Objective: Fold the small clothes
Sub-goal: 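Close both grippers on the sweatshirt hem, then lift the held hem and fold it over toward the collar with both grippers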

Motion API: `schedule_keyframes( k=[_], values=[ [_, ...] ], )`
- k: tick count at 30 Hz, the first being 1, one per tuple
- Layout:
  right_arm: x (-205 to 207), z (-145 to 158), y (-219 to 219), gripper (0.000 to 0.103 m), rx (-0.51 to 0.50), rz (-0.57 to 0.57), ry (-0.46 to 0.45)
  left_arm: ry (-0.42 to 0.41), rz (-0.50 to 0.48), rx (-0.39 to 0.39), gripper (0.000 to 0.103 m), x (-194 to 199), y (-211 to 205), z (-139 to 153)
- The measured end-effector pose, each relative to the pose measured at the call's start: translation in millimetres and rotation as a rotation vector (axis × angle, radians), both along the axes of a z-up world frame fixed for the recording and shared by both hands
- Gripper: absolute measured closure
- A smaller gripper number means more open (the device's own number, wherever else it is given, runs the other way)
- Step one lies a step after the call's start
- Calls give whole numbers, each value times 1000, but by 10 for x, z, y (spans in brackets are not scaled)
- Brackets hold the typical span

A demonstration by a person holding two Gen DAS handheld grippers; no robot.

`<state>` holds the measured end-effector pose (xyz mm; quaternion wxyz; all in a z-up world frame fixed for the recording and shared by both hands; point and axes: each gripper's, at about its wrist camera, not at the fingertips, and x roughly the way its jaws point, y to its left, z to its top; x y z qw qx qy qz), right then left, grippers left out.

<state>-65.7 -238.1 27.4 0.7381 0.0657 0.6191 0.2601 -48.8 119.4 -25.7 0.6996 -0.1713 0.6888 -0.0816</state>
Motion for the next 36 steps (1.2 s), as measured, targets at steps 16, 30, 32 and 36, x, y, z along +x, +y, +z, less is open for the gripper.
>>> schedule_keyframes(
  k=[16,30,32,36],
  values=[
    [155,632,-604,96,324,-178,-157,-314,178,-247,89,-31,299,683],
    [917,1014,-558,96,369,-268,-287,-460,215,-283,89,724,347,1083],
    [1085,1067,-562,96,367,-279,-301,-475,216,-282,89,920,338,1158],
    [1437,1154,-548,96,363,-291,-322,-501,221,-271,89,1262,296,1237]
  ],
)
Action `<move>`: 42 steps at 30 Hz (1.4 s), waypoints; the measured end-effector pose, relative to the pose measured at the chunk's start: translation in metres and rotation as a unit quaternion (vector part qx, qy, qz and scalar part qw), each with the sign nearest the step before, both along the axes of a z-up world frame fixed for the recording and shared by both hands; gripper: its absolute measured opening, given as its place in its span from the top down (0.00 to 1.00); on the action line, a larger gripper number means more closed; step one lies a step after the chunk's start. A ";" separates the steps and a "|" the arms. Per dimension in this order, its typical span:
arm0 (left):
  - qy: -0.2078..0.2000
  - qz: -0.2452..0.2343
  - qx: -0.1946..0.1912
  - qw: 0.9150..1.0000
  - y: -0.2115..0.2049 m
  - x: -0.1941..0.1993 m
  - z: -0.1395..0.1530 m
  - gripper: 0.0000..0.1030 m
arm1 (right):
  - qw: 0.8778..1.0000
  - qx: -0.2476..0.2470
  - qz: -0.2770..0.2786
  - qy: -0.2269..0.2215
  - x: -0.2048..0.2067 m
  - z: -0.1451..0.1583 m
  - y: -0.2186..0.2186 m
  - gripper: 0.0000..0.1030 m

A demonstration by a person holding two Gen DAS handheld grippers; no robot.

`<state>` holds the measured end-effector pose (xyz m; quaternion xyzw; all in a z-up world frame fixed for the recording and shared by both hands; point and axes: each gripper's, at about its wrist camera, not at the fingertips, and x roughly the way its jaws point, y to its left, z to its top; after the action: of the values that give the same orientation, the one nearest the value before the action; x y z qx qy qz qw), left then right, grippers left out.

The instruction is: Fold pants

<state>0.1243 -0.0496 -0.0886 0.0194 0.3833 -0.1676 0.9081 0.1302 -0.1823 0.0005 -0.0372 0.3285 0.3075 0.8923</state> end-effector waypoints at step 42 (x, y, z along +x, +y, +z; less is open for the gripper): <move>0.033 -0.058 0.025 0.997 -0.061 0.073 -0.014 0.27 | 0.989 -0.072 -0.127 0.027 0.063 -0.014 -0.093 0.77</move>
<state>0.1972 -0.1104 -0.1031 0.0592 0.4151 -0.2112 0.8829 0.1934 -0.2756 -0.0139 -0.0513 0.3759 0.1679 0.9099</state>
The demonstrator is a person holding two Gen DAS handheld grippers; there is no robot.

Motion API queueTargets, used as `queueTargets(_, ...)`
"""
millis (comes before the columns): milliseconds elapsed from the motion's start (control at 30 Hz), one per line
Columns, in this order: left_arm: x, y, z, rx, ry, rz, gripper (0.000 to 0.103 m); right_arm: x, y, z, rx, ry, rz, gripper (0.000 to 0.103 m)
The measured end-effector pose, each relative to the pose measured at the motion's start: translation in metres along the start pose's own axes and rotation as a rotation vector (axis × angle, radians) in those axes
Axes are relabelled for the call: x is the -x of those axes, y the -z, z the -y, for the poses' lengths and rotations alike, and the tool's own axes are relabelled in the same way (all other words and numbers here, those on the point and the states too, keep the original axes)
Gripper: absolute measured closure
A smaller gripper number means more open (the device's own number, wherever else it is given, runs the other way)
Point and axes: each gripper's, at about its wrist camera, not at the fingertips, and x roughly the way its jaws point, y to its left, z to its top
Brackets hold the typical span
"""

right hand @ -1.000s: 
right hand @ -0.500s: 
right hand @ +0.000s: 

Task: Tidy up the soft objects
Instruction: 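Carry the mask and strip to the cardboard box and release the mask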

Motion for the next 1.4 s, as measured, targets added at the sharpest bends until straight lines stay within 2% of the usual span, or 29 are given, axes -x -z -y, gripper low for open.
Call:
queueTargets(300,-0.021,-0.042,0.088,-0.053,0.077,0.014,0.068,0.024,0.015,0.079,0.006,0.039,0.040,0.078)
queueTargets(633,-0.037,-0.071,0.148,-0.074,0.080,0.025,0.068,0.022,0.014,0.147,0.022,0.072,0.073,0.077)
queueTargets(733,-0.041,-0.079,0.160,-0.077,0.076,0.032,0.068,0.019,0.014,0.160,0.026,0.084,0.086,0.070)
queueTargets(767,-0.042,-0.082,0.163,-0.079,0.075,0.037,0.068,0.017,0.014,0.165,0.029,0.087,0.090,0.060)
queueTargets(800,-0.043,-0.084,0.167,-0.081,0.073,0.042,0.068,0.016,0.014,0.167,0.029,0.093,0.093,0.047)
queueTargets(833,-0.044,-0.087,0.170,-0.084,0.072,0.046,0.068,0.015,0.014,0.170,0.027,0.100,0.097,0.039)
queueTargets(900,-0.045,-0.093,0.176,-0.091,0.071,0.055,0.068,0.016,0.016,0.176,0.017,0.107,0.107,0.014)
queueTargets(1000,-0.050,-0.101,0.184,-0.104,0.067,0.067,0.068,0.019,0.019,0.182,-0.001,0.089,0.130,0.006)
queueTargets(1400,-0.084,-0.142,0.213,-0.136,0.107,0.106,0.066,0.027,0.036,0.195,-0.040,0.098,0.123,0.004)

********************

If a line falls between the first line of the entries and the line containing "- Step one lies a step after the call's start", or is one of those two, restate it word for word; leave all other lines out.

# [THE COMPLETED TASK]
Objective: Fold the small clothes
Sub-goal: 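Close both grippers on the sweatshirt hem, then lift the held hem and fold it over toward the collar with both grippers
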
Motion API: `schedule_keyframes( k=[_], values=[ [_, ...] ], )`
- k: tick count at 30 Hz, the first being 1, one per tuple
- Layout:
  right_arm: x (-205 to 207), z (-145 to 158), y (-219 to 219), gripper (0.000 to 0.103 m), rx (-0.51 to 0.50), rz (-0.57 to 0.57), ry (-0.46 to 0.45)
  left_arm: ry (-0.42 to 0.41), rz (-0.50 to 0.48), rx (-0.39 to 0.39), gripper (0.000 to 0.103 m), x (-194 to 199), y (-211 to 205), z (-139 to 153)
- The measured end-effector pose, each relative to the pose measured at the call's start: translation in millimetres and rotation as a rotation vector (axis × angle, radians), both along the axes of a z-up world frame fixed for the recording and shared by both hands
- Gripper: absolute measured closure
- A smaller gripper number means more open (the device's own number, wherever else it is given, runs the other way)
- Step one lies a step after the call's start

This exercise has nothing further to it.